=== Source data ===

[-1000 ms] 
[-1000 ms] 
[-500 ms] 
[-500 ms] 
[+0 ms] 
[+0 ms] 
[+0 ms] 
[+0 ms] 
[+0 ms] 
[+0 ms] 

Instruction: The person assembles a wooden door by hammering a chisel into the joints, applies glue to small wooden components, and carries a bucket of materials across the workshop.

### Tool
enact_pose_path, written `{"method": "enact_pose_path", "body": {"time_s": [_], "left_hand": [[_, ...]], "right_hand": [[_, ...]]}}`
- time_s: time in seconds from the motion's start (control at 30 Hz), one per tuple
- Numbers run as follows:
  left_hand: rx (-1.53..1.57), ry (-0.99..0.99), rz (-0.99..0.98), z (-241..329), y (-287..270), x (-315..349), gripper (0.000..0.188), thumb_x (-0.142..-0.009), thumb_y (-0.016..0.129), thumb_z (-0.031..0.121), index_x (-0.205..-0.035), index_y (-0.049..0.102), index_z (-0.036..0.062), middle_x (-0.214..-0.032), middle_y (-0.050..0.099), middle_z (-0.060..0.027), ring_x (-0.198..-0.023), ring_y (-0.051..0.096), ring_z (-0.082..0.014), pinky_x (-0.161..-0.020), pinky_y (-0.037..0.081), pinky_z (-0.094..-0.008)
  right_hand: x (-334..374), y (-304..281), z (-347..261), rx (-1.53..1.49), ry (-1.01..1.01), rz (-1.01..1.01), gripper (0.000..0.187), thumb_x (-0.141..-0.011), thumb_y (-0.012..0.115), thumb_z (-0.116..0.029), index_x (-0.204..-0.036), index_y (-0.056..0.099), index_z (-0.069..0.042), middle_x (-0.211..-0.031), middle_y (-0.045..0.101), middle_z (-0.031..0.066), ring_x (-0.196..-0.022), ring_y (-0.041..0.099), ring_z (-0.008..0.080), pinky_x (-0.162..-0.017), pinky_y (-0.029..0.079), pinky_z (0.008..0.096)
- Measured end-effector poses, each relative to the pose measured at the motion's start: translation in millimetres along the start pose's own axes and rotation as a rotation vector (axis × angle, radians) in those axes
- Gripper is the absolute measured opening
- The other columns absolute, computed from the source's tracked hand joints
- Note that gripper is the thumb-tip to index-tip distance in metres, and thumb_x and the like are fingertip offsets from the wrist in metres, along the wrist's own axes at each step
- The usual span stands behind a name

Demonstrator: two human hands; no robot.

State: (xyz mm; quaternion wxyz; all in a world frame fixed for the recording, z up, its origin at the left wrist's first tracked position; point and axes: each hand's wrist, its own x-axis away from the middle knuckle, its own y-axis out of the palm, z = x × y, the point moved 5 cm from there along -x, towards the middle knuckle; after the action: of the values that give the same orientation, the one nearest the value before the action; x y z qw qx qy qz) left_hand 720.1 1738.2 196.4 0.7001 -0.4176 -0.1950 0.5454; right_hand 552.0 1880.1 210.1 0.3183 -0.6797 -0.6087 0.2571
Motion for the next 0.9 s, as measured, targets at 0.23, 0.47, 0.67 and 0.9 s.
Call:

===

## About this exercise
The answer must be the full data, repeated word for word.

## Response box
[-1000 ms] 
[-1000 ms] 
[-500 ms] 
[-500 ms] 
[+0 ms] 
[+0 ms] 
[+0 ms] 
[+0 ms] 
[+0 ms] 
[+0 ms] 

Instruction: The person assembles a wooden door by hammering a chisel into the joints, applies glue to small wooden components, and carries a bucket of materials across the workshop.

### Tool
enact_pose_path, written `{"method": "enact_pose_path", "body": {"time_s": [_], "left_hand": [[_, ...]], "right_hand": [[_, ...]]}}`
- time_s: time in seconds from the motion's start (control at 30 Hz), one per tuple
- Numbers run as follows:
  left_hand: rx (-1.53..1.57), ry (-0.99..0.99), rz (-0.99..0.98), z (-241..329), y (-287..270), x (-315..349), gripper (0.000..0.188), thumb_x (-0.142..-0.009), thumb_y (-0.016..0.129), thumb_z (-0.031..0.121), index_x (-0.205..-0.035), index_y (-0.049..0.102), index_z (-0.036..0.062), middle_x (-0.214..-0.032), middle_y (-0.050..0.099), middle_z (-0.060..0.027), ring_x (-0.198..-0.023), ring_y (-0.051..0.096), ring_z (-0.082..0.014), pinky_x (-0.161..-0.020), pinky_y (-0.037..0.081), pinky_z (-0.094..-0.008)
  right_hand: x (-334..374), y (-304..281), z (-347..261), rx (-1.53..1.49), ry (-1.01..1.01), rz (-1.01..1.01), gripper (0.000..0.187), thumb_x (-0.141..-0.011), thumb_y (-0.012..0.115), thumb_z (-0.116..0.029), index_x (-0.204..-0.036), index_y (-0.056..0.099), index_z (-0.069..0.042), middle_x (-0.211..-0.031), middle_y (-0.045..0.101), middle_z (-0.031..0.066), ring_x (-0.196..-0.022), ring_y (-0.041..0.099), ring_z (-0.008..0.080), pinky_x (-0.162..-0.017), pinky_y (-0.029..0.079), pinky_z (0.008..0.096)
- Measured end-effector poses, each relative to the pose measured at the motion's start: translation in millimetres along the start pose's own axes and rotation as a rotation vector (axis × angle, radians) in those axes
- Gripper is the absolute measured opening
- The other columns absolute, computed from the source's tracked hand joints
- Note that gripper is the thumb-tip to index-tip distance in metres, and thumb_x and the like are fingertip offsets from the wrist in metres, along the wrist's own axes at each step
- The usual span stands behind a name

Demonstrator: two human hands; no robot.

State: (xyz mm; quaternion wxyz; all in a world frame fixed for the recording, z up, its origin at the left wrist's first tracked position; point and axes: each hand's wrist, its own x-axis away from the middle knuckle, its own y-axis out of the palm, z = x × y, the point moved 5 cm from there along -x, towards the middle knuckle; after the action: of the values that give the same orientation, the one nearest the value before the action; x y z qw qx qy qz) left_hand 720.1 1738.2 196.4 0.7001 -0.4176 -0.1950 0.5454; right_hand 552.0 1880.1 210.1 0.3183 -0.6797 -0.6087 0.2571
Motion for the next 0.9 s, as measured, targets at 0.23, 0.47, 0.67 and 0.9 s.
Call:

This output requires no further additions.